| TRY IT |
In the entries below, how many lines hold the string "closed"? Answer with the number only.

*** Block opens ***

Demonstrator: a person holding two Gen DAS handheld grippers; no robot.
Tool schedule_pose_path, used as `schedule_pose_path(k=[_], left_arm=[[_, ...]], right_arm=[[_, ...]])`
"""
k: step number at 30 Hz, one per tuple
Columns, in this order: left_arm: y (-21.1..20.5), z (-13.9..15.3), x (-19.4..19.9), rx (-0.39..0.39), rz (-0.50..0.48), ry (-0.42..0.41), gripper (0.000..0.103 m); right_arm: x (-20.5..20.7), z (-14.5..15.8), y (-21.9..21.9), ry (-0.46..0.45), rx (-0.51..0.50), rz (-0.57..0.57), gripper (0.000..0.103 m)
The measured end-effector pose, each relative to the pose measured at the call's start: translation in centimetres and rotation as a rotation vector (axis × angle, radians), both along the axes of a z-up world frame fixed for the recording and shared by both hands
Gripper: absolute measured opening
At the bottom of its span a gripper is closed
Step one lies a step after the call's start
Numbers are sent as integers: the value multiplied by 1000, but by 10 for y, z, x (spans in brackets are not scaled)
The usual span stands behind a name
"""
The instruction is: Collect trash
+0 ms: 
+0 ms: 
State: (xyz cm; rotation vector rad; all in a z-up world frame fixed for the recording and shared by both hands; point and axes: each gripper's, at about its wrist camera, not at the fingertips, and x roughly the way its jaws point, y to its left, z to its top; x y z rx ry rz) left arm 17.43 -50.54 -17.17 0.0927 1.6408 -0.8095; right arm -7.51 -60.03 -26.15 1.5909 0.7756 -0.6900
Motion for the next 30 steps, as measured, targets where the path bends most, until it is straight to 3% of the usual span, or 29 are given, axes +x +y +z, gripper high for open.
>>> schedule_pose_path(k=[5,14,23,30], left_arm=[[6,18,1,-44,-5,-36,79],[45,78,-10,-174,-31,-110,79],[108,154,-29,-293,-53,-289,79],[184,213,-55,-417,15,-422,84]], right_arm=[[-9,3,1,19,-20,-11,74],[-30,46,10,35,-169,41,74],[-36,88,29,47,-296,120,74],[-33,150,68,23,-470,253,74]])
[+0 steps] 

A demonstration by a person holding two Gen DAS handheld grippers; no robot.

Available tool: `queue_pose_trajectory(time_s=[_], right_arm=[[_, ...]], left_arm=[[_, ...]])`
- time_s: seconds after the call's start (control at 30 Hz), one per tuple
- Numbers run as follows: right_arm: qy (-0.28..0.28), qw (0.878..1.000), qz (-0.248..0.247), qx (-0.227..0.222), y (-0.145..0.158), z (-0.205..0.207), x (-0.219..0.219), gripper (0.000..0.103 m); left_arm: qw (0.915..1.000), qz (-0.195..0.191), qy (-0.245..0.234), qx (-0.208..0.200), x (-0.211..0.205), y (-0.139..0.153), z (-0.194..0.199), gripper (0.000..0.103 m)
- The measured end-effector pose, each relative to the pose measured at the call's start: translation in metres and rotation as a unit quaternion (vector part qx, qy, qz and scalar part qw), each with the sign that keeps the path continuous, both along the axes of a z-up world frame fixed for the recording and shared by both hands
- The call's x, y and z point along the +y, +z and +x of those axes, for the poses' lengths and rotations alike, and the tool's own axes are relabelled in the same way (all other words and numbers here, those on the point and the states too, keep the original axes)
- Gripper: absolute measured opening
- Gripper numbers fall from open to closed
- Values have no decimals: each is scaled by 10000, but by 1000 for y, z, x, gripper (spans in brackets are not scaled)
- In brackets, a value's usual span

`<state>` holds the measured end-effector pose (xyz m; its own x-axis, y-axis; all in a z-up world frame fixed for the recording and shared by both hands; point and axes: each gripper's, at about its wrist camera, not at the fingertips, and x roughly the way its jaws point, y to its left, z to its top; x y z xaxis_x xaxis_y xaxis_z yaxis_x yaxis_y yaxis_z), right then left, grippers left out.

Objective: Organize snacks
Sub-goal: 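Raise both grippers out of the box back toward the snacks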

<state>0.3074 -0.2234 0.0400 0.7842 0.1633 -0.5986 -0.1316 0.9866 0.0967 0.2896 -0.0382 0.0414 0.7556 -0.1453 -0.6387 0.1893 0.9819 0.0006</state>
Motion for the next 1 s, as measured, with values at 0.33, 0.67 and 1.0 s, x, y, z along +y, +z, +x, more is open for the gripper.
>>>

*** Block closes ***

| TASK SOLUTION |
2